After another brief break, the keynote speaker was up.
Dr. Darrel Ray
Dr. Ray has been a practicing psychologist for 30 years in clinical and later organizational practice. Earlier this year he launched his newest achievement, The Secular Therapist Project. Ray is the author of The God Virus: How Religion Infects Our Lives and Culture and Sex and God: How Religion Distorts Sexuality. He went around the room before the event introducing himself and chatting with attendees. He also complimented Thrack on wearing a shirt with the devil burying dinosaur bones.
I don’t know how to lead into describing Dr. Ray’s presentation, so I’ll just say it had lots of penises. Literal photographs of penises belonging to ducks and great apes, and more figurative penises using vegetables to represent comparative size. And it wasn’t what I was expecting, but it makes sense. If we’re going to talk about healthy and natural sexuality without gods, it makes sense to talk about other animal’s sexuality. It makes particular sense to talk about our closest cousins evolutionarily because you can begin to see how the sexual behaviors and social norms of other apes developed over time. I’ll say this: I’d much rather be a bonobo than a chimpanzee.
In any event, the simple idea that Ray was trying to explain is that genital configuration can change very rapidly compared to many other systems and that these changes seem to correspond with a species’ types of mating strategies. Want to know what humans’ physiology suggests? We evolved as a multi-mate species. There is no evidence of idyllic monogamous marriages during early homo sapien history.
Darrel Ray questioned why it is we continue to let religious shame about sexuality and sexual desires dictate our actions. As secular people, we have tons of evidence why religious strictures about sex simply don’t reflect reality and far from being helpful, often cause direct harm. Ray noted that while many people leave behind their religious beliefs, sometimes they hold onto religious ideas about sexual ethics; as an acquaintance of mine once remarked, we often remain “culturally Christian” even after we’re godless. Dr. Ray says we need to keep this in mind and redefine our ethics to keep them consistent with our understanding of the world. As a logical extension of this, he calls himself a “secular sexual.”
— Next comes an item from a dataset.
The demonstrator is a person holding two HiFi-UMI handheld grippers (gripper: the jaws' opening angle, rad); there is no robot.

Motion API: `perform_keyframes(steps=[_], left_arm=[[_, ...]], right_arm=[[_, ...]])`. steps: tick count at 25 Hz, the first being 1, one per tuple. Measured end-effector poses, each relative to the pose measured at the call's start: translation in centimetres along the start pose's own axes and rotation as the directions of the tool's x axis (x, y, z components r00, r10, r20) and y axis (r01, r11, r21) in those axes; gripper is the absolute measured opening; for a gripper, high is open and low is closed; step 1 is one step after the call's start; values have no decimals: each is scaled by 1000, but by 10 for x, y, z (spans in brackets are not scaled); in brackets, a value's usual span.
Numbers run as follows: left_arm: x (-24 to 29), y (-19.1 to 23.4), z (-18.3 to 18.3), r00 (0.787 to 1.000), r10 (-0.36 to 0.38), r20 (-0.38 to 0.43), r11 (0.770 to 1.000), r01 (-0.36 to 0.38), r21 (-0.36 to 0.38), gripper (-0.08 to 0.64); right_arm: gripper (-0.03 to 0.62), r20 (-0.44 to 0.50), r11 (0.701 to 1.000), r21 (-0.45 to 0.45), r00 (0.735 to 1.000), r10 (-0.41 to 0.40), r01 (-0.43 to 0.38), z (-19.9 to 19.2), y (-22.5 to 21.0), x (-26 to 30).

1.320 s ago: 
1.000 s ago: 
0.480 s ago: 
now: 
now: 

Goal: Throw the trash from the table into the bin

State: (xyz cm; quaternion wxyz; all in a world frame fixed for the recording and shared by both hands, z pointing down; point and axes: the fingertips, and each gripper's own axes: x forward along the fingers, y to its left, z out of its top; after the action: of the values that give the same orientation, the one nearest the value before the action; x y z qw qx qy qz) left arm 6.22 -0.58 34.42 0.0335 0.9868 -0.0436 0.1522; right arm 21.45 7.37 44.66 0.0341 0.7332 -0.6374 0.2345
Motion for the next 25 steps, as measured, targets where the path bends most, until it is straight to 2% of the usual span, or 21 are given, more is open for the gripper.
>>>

Ray felt we can take many lessons from the success we’ve seen in changing social bigotry toward LGB individuals. That if we come out, and refuse to embrace shame over our sexuality we can move toward a healthier secular society.
After Ray’s presentation, we took another short break before a discussion panel with the three speakers.
The Q & A largely expounded on or clarified points brought up during speaker’s presentations, but it was also nice to hear how one panelist’s idea would get greater depth or perspective through discussion. I also can’t say how much it meant to me to see an equitable discussion about sexuality that made it clear just how important and valuable women’s voices are in the discussion. I think having two non-straight panelists was also helpful in preventing the discussion from being too heteronormative as well.
But the very best moment for me came when someone who works as an educator with Planned Parenthood asked a question. The first person on the panel to respond thanked him and told him that he was a hero. The whole room clapped. It was awesome.
In all, it felt like we barely scratched the surface about you could cover when talking about godlessness and sexual ethics. Greta Christina touched on it earlier that evening by noting that once you get past irrational taboos, questions of sexual morality can become very complicated. (For example, if in a relationship, one partner decides that they are finished having sex forever but don’t want their partner(s) to seek sex elsewhere, is that ethical?) I would love to see more discussions like this that center around fulfillment and consent because I truly believe we can have a much happier and healthier society by fostering this sort of discussion.